Task to carry out —
At the line containing "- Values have", begin an exact copy of the lines below and continue through the final one, with no pictures.

(Source data Opens)

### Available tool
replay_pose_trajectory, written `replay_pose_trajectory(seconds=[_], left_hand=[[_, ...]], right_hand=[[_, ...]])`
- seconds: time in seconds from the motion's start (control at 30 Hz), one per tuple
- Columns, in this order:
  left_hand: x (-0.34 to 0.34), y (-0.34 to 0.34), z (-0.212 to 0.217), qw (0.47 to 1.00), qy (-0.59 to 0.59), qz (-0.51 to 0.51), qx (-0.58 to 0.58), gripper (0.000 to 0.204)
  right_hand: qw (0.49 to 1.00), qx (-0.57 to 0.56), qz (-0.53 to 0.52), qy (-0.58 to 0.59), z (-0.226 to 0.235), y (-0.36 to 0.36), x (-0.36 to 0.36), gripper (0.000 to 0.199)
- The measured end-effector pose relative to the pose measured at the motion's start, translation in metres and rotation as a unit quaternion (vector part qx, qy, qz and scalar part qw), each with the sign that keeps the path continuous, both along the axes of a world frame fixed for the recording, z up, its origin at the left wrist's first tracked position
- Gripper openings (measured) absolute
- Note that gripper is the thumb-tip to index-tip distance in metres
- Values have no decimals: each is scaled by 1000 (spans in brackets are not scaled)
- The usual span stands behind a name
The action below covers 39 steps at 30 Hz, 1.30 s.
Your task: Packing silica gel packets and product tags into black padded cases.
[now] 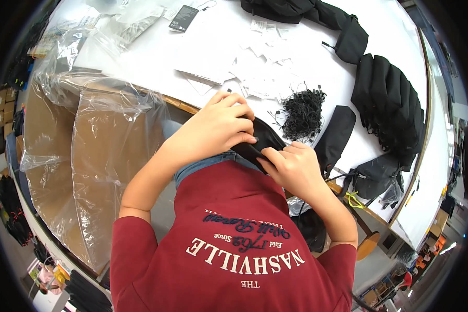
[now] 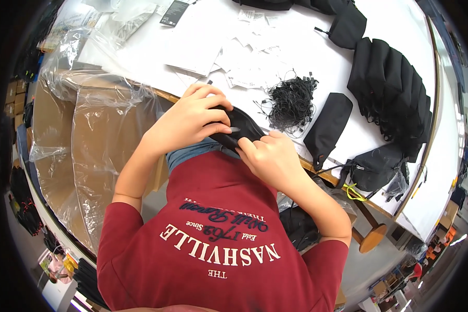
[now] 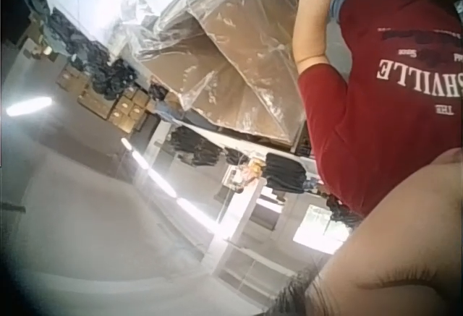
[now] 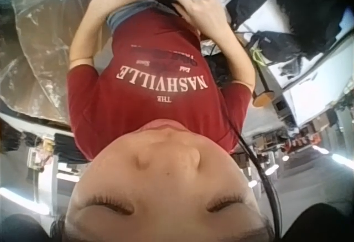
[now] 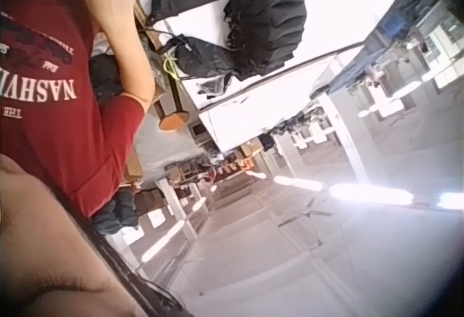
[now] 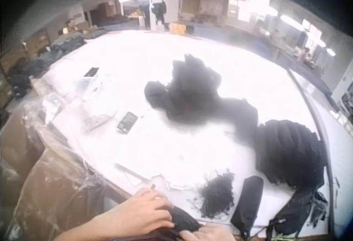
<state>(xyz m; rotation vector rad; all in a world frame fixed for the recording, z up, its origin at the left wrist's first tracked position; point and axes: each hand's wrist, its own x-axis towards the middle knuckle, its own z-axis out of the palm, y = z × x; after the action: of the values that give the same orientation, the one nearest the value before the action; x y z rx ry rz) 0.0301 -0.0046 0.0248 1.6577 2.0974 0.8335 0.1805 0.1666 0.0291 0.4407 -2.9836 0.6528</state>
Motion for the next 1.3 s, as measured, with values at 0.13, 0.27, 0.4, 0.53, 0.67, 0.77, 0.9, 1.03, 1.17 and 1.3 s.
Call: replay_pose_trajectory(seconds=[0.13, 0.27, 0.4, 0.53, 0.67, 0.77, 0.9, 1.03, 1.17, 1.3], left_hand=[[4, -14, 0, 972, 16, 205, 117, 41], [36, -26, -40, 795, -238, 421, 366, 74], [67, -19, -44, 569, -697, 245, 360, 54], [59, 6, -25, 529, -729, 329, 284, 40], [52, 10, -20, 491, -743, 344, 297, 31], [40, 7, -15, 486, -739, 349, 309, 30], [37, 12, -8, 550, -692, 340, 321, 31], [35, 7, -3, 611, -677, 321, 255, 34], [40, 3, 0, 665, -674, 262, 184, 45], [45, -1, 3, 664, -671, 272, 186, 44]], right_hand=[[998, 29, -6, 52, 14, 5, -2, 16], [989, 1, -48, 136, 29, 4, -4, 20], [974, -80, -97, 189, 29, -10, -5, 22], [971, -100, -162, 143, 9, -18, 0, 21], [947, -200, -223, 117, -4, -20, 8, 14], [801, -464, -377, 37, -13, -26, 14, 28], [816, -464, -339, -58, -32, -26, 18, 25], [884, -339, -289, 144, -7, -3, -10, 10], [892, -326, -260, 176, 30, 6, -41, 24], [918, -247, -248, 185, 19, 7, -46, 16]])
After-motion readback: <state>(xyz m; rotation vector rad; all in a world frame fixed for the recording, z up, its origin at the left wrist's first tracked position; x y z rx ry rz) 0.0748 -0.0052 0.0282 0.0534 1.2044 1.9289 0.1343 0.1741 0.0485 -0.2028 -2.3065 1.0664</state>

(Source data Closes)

Answer space —
- Values have no decimals: each is scaled by 1000 (spans in brackets are not scaled)
- The usual span stands behind a name
The action below covers 39 steps at 30 Hz, 1.30 s.
Your task: Packing silica gel packets and product tags into black padded cases.
[now] 
[now] 
[now] 
[now] 
[now] 
[now] 
<state>(xyz m; rotation vector rad; all in a world frame fixed for the recording, z up, its origin at the left wrist's first tracked position; point and axes: each hand's wrist, its own x-axis towards the middle knuckle, its own z-axis out of the palm, y = z × x; after the action: of the values that give the same orientation, the one nearest the value before the action; x y z rx ry rz) 0.0301 -0.0046 0.0248 1.6577 2.0974 0.8335 0.1805 0.1666 0.0291 0.4407 -2.9836 0.6528</state>
Motion for the next 1.3 s, as measured, with values at 0.13, 0.27, 0.4, 0.53, 0.67, 0.77, 0.9, 1.03, 1.17 and 1.3 s.
Call: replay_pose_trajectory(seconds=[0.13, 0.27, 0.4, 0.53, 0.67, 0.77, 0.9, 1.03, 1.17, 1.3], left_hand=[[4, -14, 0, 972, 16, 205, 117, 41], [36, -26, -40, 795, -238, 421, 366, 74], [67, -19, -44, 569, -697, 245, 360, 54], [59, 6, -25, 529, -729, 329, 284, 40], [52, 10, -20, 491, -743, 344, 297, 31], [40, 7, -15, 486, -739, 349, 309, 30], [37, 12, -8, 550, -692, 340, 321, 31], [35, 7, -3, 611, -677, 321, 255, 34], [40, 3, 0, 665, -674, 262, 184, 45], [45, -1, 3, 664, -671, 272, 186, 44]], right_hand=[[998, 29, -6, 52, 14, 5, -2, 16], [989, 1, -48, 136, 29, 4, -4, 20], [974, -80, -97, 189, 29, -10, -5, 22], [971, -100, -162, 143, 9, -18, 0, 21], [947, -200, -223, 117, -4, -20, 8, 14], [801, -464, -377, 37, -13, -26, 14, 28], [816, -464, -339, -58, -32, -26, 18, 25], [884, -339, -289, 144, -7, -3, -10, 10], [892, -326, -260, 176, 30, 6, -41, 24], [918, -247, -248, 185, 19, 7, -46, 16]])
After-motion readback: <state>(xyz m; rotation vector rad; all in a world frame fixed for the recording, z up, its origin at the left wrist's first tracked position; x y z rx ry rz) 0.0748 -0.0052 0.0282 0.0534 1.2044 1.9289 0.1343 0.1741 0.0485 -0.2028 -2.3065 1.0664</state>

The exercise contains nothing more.